Content starts

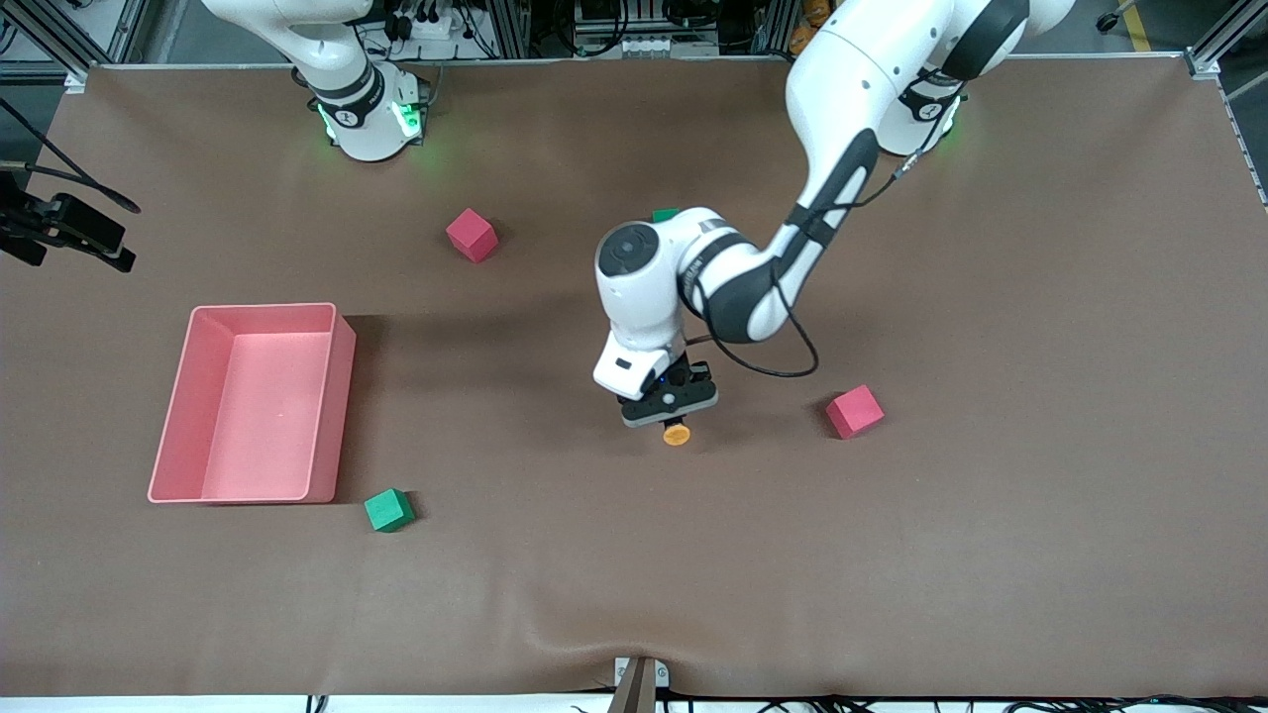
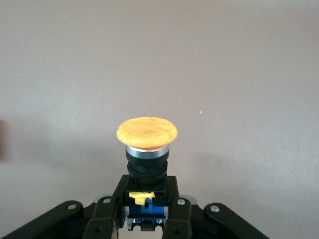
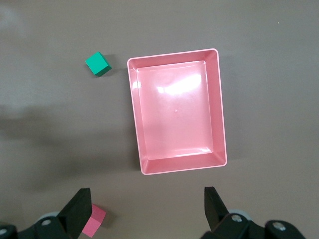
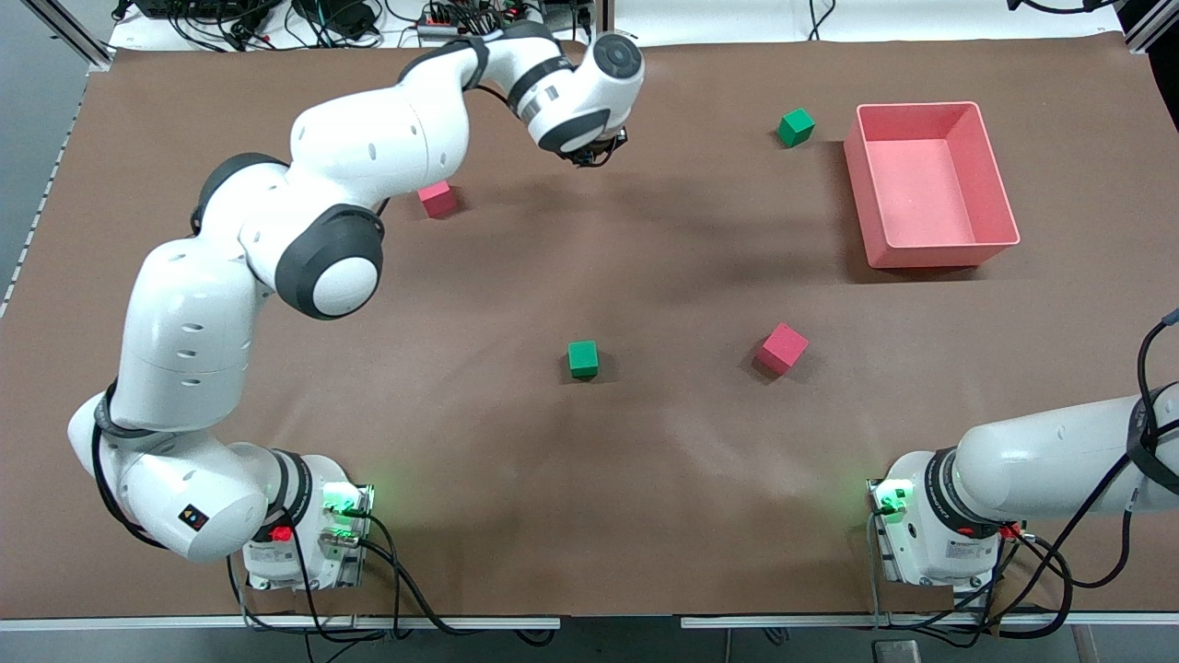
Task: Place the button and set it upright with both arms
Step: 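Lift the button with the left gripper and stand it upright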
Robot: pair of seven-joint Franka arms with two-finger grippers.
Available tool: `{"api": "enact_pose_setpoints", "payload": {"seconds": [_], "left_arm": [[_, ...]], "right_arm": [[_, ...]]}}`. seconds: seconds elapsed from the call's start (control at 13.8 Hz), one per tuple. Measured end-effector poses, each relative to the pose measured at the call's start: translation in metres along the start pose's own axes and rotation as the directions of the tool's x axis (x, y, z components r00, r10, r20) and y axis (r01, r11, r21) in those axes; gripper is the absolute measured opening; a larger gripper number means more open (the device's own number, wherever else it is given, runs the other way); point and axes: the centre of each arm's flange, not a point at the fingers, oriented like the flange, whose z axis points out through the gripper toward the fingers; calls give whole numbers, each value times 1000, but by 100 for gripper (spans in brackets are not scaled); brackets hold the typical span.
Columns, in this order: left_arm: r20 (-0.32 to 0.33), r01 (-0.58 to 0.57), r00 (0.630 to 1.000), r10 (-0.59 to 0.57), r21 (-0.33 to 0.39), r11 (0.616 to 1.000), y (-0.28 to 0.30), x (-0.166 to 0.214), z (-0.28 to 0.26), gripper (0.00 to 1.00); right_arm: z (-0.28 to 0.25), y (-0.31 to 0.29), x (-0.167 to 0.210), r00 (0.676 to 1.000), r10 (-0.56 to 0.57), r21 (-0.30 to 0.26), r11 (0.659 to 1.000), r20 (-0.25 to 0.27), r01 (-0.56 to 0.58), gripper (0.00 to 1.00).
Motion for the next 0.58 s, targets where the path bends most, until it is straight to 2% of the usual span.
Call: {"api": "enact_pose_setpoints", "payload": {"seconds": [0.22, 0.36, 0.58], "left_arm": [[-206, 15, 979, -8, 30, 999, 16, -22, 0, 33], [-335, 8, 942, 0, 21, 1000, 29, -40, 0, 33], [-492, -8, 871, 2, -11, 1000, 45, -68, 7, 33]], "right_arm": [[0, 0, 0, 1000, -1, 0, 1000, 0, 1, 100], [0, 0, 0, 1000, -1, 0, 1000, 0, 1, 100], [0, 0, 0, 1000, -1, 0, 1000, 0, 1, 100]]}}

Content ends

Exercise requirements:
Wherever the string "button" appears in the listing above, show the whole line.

Output:
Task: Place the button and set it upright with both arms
Step: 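Lift the button with the left gripper and stand it upright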

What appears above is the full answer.